----- Data shown
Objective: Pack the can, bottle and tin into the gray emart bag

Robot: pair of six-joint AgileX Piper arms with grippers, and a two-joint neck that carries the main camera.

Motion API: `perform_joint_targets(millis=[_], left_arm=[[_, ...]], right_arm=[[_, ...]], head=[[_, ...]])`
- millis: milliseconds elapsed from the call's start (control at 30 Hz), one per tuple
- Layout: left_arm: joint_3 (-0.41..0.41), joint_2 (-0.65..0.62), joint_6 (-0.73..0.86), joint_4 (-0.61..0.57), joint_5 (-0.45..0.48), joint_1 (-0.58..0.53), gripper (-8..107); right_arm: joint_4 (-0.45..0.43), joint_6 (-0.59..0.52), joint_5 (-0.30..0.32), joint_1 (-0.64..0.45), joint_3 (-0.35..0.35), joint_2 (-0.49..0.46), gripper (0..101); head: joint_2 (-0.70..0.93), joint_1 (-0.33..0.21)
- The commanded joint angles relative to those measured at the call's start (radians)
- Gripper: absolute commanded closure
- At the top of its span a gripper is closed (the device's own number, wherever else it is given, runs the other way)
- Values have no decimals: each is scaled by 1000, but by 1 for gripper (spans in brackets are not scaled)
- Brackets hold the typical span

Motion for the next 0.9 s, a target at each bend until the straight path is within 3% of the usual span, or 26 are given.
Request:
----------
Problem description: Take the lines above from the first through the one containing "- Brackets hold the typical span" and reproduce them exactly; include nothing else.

Your response:
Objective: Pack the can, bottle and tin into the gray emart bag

Robot: pair of six-joint AgileX Piper arms with grippers, and a two-joint neck that carries the main camera.

Motion API: `perform_joint_targets(millis=[_], left_arm=[[_, ...]], right_arm=[[_, ...]], head=[[_, ...]])`
- millis: milliseconds elapsed from the call's start (control at 30 Hz), one per tuple
- Layout: left_arm: joint_3 (-0.41..0.41), joint_2 (-0.65..0.62), joint_6 (-0.73..0.86), joint_4 (-0.61..0.57), joint_5 (-0.45..0.48), joint_1 (-0.58..0.53), gripper (-8..107); right_arm: joint_4 (-0.45..0.43), joint_6 (-0.59..0.52), joint_5 (-0.30..0.32), joint_1 (-0.64..0.45), joint_3 (-0.35..0.35), joint_2 (-0.49..0.46), gripper (0..101); head: joint_2 (-0.70..0.93), joint_1 (-0.33..0.21)
- The commanded joint angles relative to those measured at the call's start (radians)
- Gripper: absolute commanded closure
- At the top of its span a gripper is closed (the device's own number, wherever else it is given, runs the other way)
- Values have no decimals: each is scaled by 1000, but by 1 for gripper (spans in brackets are not scaled)
- Brackets hold the typical span

This brings the exercise to completion.